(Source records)
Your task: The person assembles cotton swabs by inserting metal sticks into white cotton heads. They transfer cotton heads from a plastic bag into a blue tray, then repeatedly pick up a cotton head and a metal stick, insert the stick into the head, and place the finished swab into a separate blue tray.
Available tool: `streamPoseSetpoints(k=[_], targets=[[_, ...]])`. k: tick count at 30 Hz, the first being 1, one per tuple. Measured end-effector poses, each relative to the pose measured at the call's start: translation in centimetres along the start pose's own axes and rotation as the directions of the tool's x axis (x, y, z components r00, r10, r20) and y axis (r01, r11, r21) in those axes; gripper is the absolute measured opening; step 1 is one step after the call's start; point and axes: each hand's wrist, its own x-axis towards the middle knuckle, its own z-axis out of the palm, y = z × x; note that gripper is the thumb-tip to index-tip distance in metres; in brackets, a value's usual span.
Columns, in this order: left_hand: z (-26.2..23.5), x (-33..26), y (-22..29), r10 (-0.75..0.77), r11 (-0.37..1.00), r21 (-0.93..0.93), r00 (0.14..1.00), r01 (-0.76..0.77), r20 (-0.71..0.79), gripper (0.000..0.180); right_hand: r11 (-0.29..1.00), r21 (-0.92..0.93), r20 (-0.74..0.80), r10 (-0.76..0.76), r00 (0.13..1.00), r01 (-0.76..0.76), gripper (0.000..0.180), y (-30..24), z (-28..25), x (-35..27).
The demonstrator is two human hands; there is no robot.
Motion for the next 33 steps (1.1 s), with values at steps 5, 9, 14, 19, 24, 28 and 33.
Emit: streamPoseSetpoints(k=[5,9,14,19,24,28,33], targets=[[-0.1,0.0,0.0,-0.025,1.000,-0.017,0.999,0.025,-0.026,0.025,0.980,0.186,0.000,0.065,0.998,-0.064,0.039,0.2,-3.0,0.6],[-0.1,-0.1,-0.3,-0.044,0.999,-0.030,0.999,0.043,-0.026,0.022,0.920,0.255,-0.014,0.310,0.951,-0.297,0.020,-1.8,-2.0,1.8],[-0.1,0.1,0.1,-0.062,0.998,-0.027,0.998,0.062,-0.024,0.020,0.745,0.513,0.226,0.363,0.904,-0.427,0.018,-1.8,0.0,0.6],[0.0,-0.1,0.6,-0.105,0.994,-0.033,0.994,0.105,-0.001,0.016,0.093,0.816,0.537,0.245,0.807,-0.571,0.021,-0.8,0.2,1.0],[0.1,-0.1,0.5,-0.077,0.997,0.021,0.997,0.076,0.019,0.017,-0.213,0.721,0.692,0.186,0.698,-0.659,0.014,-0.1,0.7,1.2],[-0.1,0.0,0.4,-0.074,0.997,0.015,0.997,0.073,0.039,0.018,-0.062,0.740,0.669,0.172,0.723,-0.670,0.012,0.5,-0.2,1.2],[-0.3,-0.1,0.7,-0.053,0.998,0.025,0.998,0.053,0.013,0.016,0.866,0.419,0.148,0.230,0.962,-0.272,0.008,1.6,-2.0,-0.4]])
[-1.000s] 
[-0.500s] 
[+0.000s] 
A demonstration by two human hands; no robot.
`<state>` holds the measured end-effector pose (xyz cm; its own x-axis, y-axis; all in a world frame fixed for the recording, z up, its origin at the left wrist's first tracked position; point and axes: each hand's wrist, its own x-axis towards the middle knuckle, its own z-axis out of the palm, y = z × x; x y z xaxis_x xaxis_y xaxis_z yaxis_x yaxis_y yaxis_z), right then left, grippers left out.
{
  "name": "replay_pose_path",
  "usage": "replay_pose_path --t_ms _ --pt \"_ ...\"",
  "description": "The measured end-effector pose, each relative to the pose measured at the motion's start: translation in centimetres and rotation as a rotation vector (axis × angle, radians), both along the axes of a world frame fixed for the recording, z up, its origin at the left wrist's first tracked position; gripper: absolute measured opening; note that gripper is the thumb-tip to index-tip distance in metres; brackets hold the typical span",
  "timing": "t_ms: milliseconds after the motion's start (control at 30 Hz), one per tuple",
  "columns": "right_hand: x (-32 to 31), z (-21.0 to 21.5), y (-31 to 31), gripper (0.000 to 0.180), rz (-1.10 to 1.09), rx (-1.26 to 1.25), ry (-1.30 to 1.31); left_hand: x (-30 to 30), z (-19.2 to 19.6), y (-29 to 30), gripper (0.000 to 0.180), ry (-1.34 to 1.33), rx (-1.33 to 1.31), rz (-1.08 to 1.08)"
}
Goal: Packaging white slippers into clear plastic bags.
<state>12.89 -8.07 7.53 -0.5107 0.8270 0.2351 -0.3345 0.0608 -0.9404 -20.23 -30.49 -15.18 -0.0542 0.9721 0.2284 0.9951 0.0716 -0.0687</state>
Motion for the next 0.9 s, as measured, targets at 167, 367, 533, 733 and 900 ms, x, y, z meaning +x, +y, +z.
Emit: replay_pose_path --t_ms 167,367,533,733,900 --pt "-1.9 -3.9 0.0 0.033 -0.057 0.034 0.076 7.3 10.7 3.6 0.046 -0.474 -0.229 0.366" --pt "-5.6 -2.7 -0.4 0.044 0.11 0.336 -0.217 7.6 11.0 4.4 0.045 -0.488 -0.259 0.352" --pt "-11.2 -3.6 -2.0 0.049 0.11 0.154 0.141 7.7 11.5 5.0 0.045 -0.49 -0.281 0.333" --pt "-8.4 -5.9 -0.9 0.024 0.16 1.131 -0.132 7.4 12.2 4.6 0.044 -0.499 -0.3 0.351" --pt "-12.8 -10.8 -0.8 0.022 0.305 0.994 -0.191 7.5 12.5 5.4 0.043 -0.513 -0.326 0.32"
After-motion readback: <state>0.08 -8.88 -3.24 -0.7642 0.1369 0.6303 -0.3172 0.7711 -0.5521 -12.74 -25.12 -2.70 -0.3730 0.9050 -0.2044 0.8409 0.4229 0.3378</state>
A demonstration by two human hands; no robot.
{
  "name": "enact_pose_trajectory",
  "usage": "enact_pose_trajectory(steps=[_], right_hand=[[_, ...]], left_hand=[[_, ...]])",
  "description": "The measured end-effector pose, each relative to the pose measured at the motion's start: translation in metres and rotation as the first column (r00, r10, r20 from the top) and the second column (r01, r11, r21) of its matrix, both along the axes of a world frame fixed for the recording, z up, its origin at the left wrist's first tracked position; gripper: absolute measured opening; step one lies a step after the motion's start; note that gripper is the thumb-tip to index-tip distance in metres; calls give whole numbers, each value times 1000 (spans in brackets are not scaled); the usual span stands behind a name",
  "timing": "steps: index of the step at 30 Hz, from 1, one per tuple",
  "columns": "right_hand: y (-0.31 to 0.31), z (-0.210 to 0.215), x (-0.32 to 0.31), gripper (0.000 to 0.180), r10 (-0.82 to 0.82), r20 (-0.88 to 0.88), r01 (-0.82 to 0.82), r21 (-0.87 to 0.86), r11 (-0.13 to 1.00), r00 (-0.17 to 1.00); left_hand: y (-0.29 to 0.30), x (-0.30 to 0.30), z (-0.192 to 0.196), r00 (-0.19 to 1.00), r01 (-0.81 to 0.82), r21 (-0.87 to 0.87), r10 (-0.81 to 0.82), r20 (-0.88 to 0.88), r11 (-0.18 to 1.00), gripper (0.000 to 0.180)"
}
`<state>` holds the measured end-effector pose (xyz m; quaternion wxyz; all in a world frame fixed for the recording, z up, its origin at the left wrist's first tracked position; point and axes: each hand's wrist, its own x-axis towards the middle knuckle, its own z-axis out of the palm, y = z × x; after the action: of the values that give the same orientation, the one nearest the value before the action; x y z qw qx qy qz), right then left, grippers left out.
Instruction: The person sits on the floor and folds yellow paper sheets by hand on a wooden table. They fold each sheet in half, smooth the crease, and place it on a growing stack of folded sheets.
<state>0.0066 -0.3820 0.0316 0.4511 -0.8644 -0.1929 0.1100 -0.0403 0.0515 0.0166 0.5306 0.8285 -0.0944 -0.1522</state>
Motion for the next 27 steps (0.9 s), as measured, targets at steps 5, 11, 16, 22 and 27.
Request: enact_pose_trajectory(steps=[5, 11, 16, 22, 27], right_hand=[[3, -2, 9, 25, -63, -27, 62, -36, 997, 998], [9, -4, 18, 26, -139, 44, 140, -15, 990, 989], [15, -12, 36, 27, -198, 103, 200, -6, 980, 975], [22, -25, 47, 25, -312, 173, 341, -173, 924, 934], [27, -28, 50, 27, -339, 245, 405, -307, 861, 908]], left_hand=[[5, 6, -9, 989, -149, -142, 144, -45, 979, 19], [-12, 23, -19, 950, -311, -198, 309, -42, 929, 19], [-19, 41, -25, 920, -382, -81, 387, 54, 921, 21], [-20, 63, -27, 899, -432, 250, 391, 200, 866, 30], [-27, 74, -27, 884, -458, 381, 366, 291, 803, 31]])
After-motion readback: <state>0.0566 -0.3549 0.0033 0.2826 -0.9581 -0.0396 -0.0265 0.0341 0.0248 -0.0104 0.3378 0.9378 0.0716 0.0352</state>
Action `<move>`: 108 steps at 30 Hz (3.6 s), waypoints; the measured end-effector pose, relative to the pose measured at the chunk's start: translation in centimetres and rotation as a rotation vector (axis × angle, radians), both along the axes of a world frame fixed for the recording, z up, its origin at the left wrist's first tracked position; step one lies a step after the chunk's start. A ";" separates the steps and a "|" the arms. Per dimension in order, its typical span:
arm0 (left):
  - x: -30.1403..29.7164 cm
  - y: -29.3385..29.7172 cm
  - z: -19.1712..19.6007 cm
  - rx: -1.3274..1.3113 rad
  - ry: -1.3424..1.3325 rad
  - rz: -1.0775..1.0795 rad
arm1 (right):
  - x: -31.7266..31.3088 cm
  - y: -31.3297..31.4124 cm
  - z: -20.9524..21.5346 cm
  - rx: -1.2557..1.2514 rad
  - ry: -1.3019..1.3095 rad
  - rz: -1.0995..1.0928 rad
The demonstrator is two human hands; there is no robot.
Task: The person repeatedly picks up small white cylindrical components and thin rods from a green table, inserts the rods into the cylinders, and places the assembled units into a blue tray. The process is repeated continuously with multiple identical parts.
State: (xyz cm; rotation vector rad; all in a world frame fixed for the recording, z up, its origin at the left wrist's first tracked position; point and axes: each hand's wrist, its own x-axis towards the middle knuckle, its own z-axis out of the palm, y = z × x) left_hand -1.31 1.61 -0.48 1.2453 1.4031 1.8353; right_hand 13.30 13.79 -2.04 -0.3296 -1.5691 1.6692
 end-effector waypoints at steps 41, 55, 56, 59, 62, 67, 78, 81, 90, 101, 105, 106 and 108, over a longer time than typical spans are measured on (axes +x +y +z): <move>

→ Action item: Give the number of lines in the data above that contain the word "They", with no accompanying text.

→ Solution for this task: 2